Nichtsdestotrotz ist unbestritten: Die Aktivitäten im IT-Bereich müssen – unabhängig von der Unternehmensgröße – stärker strategisch geplant und daran orientiert konsequent zu einer Umsetzung ‚geführt‘ werden. Dies setzt bei den Verantwortlichen sowohl eine Kenntnis der Anforderungen des Unternehmens an die IT sowie ein Wissen um die aktuellen Business-IT-Trends voraus. Das IT-Management muss aus den entsprechenden Analysen heraus ein tragfähiges Gesamtbild der IT-Entwicklung als Orientierungsrahmen entwickeln: die Zielarchitektur von Infrastrukturen, Daten- und Anwendungslandschaft.
Wie kann eine solche Umorientierung gelingen? Dazu drei Empfehlungen für IT-Verantwortliche:
- Starten Sie eine Initiative, um die IT in die strategische Unternehmensplanung aktiv einzubinden! Eine Ideallösung wäre beispielsweise die Aufnahme des CIOs in das höchste Vorstandsgremium des Unternehmens.
- Etablieren Sie eine aktive und nachhaltige Kommunikation zwischen IT und den Fachbereichen!
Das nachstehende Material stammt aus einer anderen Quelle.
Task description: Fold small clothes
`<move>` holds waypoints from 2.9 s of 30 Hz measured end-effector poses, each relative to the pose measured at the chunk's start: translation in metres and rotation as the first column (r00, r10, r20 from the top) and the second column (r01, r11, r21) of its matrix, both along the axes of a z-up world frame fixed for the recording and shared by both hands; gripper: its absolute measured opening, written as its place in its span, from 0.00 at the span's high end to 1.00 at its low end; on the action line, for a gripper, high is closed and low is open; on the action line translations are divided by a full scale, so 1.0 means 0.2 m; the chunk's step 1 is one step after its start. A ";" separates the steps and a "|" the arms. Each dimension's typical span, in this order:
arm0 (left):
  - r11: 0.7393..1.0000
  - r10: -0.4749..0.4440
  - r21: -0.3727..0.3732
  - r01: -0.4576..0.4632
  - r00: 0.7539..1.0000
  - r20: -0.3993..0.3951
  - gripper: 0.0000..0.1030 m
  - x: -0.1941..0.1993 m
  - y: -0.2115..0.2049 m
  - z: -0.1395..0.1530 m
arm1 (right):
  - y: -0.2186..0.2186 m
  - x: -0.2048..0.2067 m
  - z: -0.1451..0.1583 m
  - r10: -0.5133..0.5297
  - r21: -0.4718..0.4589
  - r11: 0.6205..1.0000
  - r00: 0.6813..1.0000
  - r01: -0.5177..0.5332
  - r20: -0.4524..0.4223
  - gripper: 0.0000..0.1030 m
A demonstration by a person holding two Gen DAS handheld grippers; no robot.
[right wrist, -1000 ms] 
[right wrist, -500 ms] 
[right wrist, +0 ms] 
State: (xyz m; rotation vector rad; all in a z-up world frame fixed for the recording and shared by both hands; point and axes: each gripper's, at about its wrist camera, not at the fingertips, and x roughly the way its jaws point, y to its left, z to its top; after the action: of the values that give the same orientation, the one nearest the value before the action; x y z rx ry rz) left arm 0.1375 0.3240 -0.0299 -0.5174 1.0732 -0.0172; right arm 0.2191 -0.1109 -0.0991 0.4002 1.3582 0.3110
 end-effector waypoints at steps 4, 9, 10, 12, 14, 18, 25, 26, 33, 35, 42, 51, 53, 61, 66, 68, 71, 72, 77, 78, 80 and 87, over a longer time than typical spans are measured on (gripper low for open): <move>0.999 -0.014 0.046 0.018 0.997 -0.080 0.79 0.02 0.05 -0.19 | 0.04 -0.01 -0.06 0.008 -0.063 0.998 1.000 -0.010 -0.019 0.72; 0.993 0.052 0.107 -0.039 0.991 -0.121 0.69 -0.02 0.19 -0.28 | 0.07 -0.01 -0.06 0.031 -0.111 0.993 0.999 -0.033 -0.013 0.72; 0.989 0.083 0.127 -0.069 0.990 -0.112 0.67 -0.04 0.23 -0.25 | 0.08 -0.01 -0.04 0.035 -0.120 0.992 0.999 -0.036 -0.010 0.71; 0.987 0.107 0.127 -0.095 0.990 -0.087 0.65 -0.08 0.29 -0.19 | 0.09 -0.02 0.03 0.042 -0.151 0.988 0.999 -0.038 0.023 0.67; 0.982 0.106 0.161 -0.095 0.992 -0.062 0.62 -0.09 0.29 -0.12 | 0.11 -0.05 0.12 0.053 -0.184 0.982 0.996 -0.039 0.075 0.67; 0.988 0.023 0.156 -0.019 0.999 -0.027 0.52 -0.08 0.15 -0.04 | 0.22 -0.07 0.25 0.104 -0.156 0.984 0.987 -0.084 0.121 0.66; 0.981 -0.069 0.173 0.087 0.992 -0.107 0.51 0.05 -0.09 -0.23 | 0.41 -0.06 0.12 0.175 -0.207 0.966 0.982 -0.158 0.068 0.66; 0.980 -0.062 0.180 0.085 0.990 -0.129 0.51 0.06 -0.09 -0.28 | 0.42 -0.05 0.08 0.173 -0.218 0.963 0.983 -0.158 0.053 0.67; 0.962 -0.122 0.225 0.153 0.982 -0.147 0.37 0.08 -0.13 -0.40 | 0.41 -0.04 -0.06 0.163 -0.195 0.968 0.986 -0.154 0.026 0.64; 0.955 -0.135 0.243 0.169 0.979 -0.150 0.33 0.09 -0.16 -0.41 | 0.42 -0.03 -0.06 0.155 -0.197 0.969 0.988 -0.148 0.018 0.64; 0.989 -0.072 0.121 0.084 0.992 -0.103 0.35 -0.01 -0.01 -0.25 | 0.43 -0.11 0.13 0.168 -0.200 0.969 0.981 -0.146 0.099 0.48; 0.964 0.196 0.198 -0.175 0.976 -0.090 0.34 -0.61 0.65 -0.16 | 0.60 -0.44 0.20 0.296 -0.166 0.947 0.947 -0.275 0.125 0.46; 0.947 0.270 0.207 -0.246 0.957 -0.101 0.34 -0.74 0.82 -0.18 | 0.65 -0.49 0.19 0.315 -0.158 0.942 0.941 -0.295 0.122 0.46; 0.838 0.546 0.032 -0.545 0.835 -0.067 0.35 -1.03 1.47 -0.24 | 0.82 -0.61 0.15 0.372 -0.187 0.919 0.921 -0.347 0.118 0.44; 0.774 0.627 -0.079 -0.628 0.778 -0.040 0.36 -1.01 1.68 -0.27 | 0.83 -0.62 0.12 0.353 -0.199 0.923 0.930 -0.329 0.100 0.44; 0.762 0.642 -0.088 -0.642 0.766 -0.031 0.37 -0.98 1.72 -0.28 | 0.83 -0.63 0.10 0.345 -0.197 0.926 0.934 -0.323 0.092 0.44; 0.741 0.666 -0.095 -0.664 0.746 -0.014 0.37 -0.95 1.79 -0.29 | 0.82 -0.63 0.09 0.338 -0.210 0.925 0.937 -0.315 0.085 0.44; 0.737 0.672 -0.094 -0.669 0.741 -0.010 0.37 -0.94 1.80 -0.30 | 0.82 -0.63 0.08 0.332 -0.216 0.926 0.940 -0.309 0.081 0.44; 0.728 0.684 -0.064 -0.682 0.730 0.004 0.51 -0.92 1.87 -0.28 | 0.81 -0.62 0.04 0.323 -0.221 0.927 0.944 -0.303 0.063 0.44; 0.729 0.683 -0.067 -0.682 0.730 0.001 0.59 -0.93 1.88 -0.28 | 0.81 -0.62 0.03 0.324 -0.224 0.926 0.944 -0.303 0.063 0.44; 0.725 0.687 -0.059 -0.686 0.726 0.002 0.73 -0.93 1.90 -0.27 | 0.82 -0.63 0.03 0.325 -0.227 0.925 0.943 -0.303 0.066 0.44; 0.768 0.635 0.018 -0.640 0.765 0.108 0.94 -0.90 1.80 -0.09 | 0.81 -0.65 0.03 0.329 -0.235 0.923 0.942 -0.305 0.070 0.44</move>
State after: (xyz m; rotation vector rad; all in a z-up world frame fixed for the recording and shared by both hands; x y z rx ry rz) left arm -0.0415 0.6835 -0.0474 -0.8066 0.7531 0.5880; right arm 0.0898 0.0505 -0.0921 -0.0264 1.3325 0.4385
Das kann der Aufbau eines firmeninternen Netzwerks sein aber auch die Einführung der Rolle eines IT-Koordinators.
- Achten Sie bei allen Initiativen und Business-IT-Projekten darauf, welcher IT-Wertbeitrag dadurch zu erwarten ist! Wichtig dazu ist das Vorhandensein geeigneter Mess- und Bewertungsinstrumente.
Zurück zur Praxis: Was sind organisatorische, prozessuale bzw. technische Herausforderungen, die Sie in Ihren Projekten immer wieder in den IT-Abteilungen antreffen?
Organisatorisch ist und bleibt das Sicherstellen eines funktionierenden Business IT-Aligments die zentrale Herausforderung. Hier gilt es, geeignete Organisationsformen zu finden, etwa die Einrichtung von Gremien zu bestimmten Themen wie IT-Serviceportfolio oder Business-IT-Projekte.
Die entscheidenden prozessualen Herausforderungen liegen für die IT-Projektleitungen naturgemäß in der Informationsbereitstellung über die Anforderungen, die in den Geschäftsfunktionen (Business Capabilities) und Geschäftsprozessen von den Fachbereichen formuliert werden. Nützlich sind hier vereinbarte und transparente IT-Anforderungsmanagementprozesse.
Technische Herausforderungen ergeben sich vor allem durch den rasanten Wandel der Informations- und Digitalisierungstechnologien. Hier gilt es mittels Trendscouting den rechtzeitigen Einstieg in Innovationsprojekte zu identifizieren.
„Organisatorisch ist und bleibt das Sicherstellen eines funktionierenden Business IT-Aligments die zentrale Herausforderung.“
Kommen wir zur letzten Frage. Welche technologischen Trends sollte ich 2021 als CIO mit Blick auf meine Unternehmens-IT unbedingt auf dem Schirm haben?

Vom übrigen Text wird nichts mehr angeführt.